Work to be completed
When copying the entries below, leave out every picture and keep the rest exact.

Dataset records

★ ★ ★

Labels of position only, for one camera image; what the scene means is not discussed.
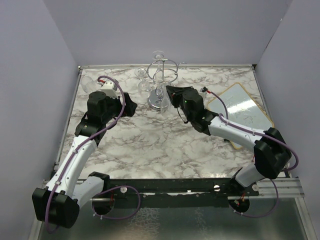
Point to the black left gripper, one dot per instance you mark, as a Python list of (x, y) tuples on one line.
[(130, 106)]

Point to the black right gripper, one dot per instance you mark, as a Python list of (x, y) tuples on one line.
[(178, 93)]

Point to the clear wine glass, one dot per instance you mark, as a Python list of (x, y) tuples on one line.
[(89, 85), (158, 62), (163, 98), (143, 85)]

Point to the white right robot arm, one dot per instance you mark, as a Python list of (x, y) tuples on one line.
[(271, 153)]

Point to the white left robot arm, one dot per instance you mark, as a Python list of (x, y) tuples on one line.
[(60, 201)]

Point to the chrome wine glass rack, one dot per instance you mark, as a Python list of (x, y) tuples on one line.
[(168, 77)]

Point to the small wood-framed whiteboard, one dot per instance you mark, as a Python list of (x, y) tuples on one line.
[(242, 108)]

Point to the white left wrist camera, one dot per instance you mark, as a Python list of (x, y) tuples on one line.
[(110, 89)]

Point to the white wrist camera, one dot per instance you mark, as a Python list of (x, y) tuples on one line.
[(110, 89), (203, 92)]

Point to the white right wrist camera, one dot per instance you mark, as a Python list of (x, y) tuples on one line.
[(203, 92)]

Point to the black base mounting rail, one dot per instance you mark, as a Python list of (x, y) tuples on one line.
[(170, 193)]

★ ★ ★

Response
Labels of position only, for one camera image; what the scene means is not discussed.
Point to the black left gripper, one dot per instance you mark, as a Python list of (x, y) tuples on one line.
[(130, 106)]

Point to the black right gripper, one dot per instance you mark, as a Python list of (x, y) tuples on one line.
[(178, 93)]

Point to the clear wine glass, one dot per instance you mark, as a Python list of (x, y) tuples on one line.
[(89, 85), (158, 62), (163, 98), (143, 85)]

Point to the white right robot arm, one dot per instance you mark, as a Python list of (x, y) tuples on one line.
[(271, 153)]

Point to the white left robot arm, one dot per instance you mark, as a Python list of (x, y) tuples on one line.
[(60, 201)]

Point to the chrome wine glass rack, one dot per instance you mark, as a Python list of (x, y) tuples on one line.
[(168, 77)]

Point to the small wood-framed whiteboard, one dot per instance you mark, as a Python list of (x, y) tuples on one line.
[(242, 108)]

Point to the white left wrist camera, one dot per instance you mark, as a Python list of (x, y) tuples on one line.
[(110, 89)]

Point to the white wrist camera, one dot per instance you mark, as a Python list of (x, y) tuples on one line.
[(110, 89), (203, 92)]

Point to the white right wrist camera, one dot per instance you mark, as a Python list of (x, y) tuples on one line.
[(203, 92)]

Point to the black base mounting rail, one dot per instance you mark, as a Python list of (x, y) tuples on one line.
[(170, 193)]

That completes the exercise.